HONOLULU - Three federal judges denied a petition for an injunction to Hawaii's redistricting plan that moves one state Senate seat from Oahu to the Big Island and that pits several Oahu incumbents against one another because of the risk to the state's primary and general elections this year and the weakness of the plaintiffs' claims.
Circuit Judge M. Margaret McKeown and District Judges J. Michael Seabright and Leslie E. Kobayashi denied a preliminary injunction that would have stopped state officials from implementing the plan while the court considered the challenge.
The issue involves the counting, or not counting, of 109,000 nonresident military personnel and their dependents and nonresident students in the drawing of state legislative districts. After the Reapportionment Commission included those people in its drawing of legislative House and Senate districts, the Hawaii Supreme Court struck down the plan and laid out "an appropriate method for determining permanent residents by extracting nonresident military personnel and their dependents and nonresident students from the base count," the ruling said.
"The Reapportionment Commission adopted a new plan to comply with that directive."
The new plan moved one state Senate seat from Oahu to the Big Island and pitted a pair of Oahu incumbent senators and several incumbent House members against one another.
In ruling against the injunction, the three-judge panel said that "the plaintiffs have not established a likelihood of success on the merits of their claim that the permanent resident population basis violates equal protection.

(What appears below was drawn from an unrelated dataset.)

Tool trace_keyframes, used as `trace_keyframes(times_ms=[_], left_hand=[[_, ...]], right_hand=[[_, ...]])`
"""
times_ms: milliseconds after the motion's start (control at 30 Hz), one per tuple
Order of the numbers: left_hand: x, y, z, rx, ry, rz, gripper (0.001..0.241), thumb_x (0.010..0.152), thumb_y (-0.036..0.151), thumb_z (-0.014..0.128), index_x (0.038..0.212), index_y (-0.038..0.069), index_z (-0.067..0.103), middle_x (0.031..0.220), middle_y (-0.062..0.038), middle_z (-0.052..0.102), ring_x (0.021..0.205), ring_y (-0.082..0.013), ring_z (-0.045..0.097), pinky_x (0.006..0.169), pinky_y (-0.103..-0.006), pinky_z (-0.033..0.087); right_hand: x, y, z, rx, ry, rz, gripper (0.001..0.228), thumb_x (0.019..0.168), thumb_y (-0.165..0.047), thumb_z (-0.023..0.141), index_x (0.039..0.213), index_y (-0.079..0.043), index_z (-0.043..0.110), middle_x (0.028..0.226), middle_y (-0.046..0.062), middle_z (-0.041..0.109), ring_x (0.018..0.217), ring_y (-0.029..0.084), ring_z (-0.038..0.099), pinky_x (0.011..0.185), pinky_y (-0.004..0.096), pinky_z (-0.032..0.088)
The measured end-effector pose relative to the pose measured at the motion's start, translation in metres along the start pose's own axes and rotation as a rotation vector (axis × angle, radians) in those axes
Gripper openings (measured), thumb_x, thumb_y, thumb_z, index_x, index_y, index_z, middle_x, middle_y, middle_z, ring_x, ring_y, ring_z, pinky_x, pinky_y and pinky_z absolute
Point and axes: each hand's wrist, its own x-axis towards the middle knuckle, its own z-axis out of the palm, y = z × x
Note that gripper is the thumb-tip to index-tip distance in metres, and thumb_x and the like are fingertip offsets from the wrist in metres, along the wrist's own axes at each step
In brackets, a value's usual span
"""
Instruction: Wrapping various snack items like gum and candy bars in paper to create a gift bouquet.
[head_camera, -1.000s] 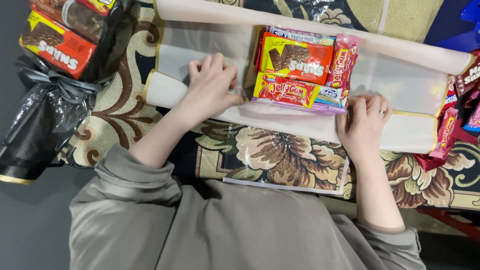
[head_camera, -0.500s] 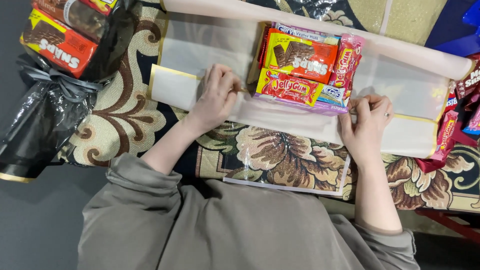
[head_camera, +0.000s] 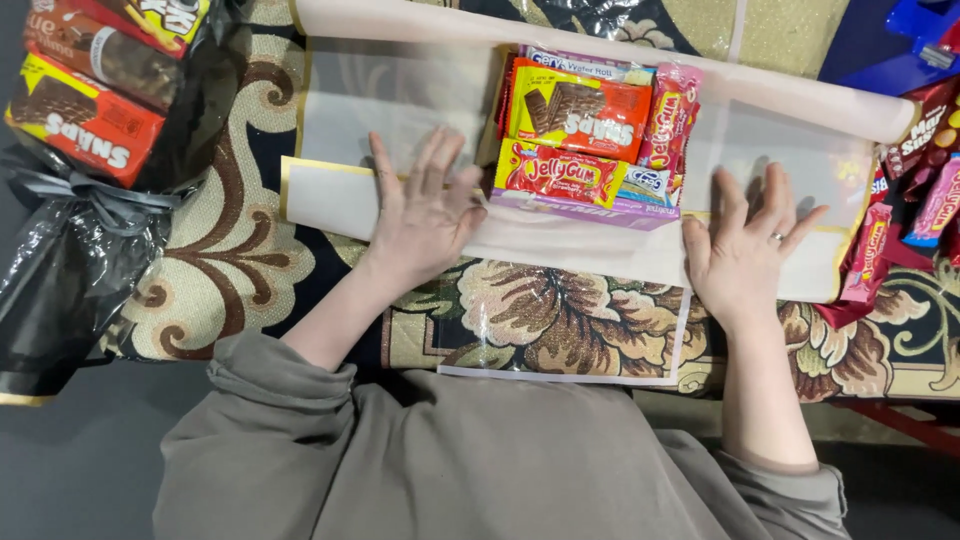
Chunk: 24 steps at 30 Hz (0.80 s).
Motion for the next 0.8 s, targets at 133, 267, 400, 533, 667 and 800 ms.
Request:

Nor do the equities and public interest weigh in favor of an injunction that risks jeopardizing" the primary election set for Aug. 11 and the general election on Nov. 6.
The three-judge panel made it clear that it was not ruling on the issue of the inclusion or exclusion of the nonresidents but on the merits of the preliminary injunction that called for the court to order the state elections officer to halt the implementation of the state Supreme Court-ordered plan and to order the commission to redraw districts including the excluded people.